そんなわけはないのは善之介の欲望に満ちた燃えるような目を見れば分かる。

「あっあっ…」

大量に消したと思った写真のデータはすでにバックアップがとられており、オレは半分自暴自棄になっていた。
頭はぼんやりしていたし、息苦しいし、もうどうとでもなれという気分でもあった。

「あっ…あん…あぁっ………うっ」

湯船のなかにぬるぬると白く濁った精液が、湯の花のように広がった。
生臭い精液の臭いと石鹸の香りが混ざりあって、なんとも言えないエロい匂いが漂う。

「ともぴょん、いっぱい出たねぇ。
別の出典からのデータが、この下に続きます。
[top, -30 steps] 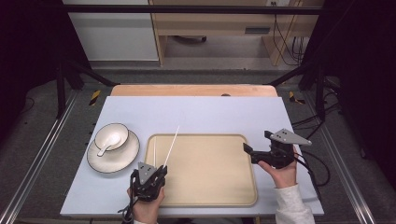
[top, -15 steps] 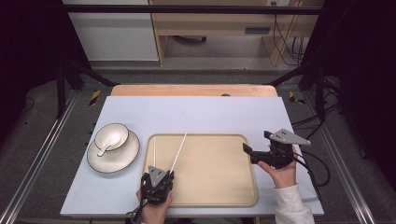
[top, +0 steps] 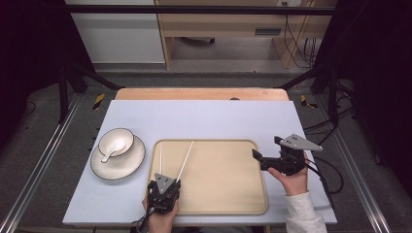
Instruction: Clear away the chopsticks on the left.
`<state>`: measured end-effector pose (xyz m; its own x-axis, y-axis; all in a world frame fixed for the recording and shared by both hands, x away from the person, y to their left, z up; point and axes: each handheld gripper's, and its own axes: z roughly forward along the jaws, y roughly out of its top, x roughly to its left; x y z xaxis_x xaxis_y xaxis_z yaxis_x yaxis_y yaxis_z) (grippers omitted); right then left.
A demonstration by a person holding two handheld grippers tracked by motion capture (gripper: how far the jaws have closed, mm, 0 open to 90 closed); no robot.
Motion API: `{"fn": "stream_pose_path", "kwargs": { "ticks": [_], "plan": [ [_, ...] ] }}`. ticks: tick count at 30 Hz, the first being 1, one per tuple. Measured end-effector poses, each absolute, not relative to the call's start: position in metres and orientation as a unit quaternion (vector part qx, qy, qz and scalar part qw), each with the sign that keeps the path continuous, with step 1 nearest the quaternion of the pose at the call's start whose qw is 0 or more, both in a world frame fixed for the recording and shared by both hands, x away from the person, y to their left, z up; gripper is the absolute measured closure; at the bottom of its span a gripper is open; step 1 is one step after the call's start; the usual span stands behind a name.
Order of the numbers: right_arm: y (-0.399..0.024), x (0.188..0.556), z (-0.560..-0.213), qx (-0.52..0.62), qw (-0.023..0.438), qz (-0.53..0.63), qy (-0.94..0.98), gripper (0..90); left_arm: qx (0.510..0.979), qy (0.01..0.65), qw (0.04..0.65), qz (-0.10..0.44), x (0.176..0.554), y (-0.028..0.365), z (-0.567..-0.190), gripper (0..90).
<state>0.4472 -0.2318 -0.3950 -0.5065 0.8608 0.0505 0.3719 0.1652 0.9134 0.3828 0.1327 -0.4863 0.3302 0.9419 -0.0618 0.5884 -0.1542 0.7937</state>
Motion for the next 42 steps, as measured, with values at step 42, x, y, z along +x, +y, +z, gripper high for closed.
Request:
{"fn": "stream_pose_path", "kwargs": {
  "ticks": [42],
  "plan": [
    [-0.234,0.446,-0.393,0.428,0.255,0.491,0.715,6.7,0.731,0.462,0.441,0.238,0.407,0.174,-0.413,61.0]
  ]
}}
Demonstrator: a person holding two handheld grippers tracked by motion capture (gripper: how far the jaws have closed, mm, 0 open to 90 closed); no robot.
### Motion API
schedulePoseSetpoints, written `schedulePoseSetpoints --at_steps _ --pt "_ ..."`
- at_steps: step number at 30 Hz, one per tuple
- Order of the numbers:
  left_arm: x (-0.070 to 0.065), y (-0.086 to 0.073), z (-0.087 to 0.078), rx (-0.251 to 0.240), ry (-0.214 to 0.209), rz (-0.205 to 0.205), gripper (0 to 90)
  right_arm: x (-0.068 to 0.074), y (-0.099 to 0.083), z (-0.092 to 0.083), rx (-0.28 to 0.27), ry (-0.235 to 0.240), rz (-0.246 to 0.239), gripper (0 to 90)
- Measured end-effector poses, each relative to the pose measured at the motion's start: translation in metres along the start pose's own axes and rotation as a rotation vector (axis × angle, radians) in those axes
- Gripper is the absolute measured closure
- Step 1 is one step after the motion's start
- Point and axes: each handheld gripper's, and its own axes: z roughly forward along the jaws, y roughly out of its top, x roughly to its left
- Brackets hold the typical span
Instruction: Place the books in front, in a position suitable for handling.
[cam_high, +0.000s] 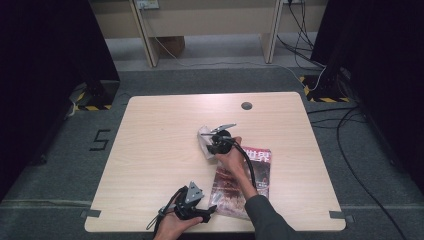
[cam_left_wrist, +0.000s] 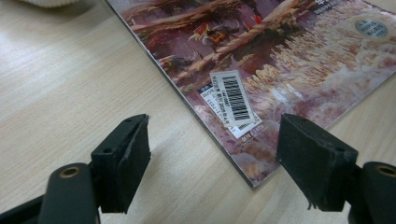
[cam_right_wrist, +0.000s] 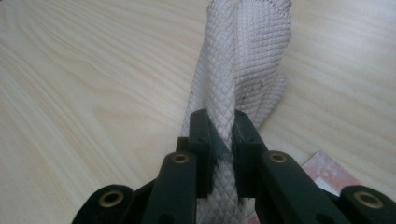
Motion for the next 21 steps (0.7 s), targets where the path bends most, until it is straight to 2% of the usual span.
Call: schedulePoseSetpoints --at_steps 3,5,6,9,10,11,12,13,21 --pt "0.001 0.000 0.000 -0.005 0.006 -0.002 25.1 0.000 0.004 -0.019 -0.036 0.018 -0.003 81.3" --pt "0.001 0.000 0.000 -0.005 0.008 -0.001 25.2 -0.001 0.004 -0.022 -0.044 0.017 -0.009 81.3" --pt "0.002 0.000 0.000 -0.005 0.011 0.001 25.2 -0.003 0.003 -0.033 -0.056 0.018 -0.009 81.3" --pt "0.002 0.001 0.000 -0.005 0.019 0.001 25.2 -0.011 -0.002 -0.049 -0.074 0.014 -0.009 81.3" --pt "0.002 0.001 0.000 -0.005 0.019 0.001 25.1 -0.011 -0.002 -0.049 -0.074 0.014 -0.009 81.3" --pt "0.003 0.001 0.001 -0.004 0.017 0.004 25.2 -0.017 -0.009 -0.060 -0.087 0.012 -0.005 81.3" --pt "0.003 0.001 0.001 -0.004 0.017 0.004 25.1 -0.017 -0.009 -0.060 -0.087 0.012 -0.005 81.3" --pt "0.003 0.001 0.001 -0.002 0.016 0.007 25.1 -0.023 -0.017 -0.072 -0.097 0.012 -0.002 81.3" --pt "0.005 0.001 0.003 0.003 0.016 0.006 24.8 -0.045 -0.050 -0.116 -0.159 0.000 0.039 81.3"
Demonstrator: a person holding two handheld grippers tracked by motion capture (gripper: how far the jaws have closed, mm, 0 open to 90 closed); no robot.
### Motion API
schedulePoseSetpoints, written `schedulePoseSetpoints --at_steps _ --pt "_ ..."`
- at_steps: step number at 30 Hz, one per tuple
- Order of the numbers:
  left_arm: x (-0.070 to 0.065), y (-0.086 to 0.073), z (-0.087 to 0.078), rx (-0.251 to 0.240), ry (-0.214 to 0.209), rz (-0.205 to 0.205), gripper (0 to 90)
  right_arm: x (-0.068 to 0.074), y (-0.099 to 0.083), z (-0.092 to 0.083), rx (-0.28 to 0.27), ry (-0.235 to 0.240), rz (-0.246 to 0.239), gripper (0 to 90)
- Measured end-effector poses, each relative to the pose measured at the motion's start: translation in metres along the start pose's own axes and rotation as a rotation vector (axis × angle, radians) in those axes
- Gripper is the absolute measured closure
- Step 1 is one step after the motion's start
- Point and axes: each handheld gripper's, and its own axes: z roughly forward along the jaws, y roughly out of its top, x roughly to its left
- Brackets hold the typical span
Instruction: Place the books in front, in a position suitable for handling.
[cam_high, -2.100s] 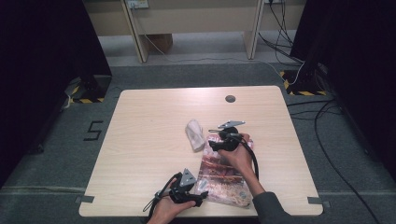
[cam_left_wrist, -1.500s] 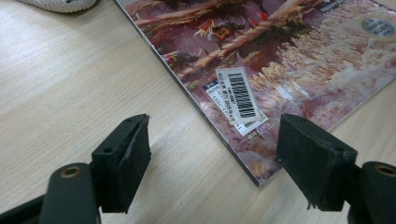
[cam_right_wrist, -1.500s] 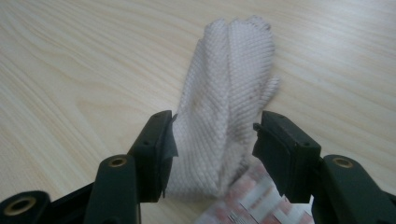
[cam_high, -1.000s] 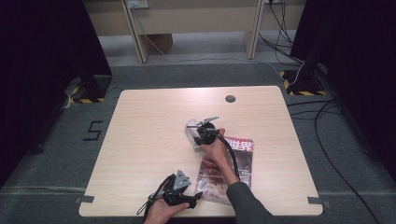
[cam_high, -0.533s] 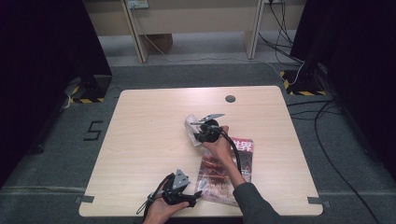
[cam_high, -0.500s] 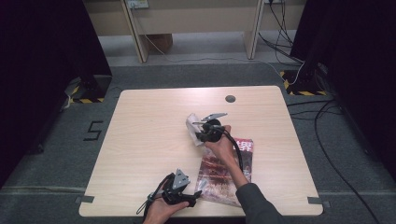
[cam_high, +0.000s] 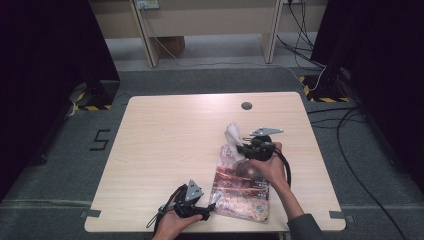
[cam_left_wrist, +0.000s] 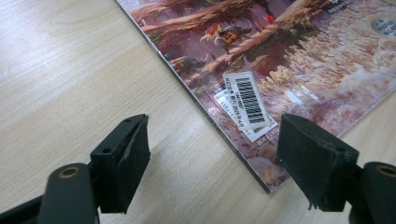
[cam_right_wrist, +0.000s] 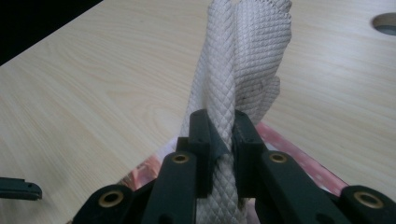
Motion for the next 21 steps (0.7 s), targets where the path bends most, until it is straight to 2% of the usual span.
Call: schedulePoseSetpoints --at_steps 1,5,10,17,19,21 --pt "0.000 0.000 0.000 0.000 0.000 0.000 24.8 0.000 0.000 0.000 0.000 0.000 0.000 81.3" --pt "0.001 0.001 -0.001 0.000 -0.001 0.001 24.7 -0.017 -0.013 -0.025 -0.023 -0.034 0.029 81.2" --pt "0.003 0.002 -0.003 -0.009 0.005 0.002 24.8 -0.030 -0.029 -0.044 -0.012 -0.082 0.041 81.2" --pt "0.004 0.002 -0.004 -0.011 0.008 0.004 24.8 -0.041 -0.050 -0.072 -0.013 -0.132 0.059 81.3" --pt "0.004 0.002 -0.004 -0.009 0.009 0.005 24.8 -0.042 -0.053 -0.075 -0.013 -0.137 0.065 81.2" --pt "0.004 0.002 -0.004 -0.009 0.009 0.006 24.8 -0.047 -0.063 -0.083 -0.001 -0.164 0.073 81.2"
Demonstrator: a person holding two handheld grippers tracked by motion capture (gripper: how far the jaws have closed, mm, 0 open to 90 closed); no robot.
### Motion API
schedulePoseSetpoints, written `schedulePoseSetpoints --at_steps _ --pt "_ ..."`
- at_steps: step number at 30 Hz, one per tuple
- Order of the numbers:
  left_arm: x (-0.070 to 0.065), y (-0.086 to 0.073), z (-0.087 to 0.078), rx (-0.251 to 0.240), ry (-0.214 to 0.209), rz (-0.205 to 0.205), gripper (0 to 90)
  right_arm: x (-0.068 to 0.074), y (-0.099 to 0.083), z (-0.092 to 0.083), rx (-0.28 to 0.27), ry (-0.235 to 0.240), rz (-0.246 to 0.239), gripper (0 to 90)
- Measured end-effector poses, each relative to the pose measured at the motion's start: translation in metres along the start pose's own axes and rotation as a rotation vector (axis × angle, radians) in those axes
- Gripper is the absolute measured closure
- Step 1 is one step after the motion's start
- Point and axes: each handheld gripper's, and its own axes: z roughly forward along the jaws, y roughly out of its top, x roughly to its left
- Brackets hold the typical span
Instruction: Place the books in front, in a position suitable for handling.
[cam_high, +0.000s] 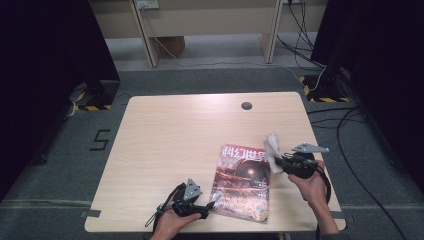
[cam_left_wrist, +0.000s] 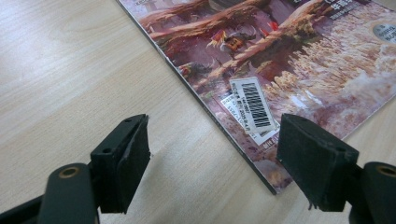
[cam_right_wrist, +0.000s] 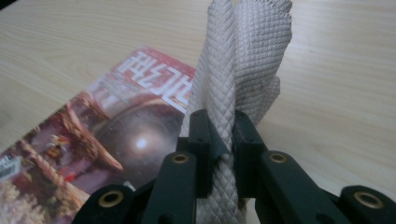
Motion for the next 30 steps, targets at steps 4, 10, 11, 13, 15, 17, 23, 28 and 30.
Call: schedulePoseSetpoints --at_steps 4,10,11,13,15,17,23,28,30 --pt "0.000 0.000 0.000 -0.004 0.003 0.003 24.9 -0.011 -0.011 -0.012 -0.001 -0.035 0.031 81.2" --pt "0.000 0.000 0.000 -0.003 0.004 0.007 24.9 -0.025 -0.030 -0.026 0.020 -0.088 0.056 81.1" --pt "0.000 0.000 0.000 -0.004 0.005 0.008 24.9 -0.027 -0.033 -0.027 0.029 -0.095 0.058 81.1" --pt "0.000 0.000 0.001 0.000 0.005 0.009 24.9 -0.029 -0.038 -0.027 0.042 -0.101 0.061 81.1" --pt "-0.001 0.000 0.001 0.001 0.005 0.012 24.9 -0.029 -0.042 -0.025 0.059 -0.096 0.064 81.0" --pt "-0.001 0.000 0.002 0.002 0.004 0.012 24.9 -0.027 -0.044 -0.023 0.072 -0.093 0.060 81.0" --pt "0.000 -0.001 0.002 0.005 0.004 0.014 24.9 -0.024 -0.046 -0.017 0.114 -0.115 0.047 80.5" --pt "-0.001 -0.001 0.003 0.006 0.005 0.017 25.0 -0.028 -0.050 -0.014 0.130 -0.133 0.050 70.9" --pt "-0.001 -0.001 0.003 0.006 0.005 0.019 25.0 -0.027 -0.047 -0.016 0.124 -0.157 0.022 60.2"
」

耳元で善之介がニヤニヤしながら囁く。
オレは尾骨に善之介自身が堅くなっているのを感じていた。

…セックスするんだろうか

オレは覚悟した。
湯船から出てセックスしたら少し熱もおさまるかもしれない。
少なくともこの息苦しさからは解放されるんじゃないかなと思った。

「…もうちょっと…気持ちよくなろうか?」

善之介はペロリと唇を舐めた。
イッた直後で敏感になっているオレの下半身を執拗に弄りまわす。

「…いやぁっん!!!あぁぁぁぁぁぁ!!!!!」

自分では感じたことのない刺激に、オレは涙目になりながら身をくねらせた。
電流が走ったみたいにビクビクのけ反り、声が裏返ったことに驚いた。

浴槽の向こう側には足が届かず、空回りバシャバシャと水音がたつばかりで、一向に抵抗できない。
オレは肩を押させつける善之介の左腕に捕まりながら、懇願した。

「…はぁっ…はっ…ぁん!…あぁ!!!…やめてっ!!!」

善之介は攻めの手を緩めない。

「やめっ!!!やめてっ!!!!ああああああああ!!!!!
あぁ!…あんっ!!!…善之介ぇぇぇ!!!!!」

目の前が真っ白になる。
オレの意識が、熱気と息苦しさと快楽の渦に飲み込まれていった。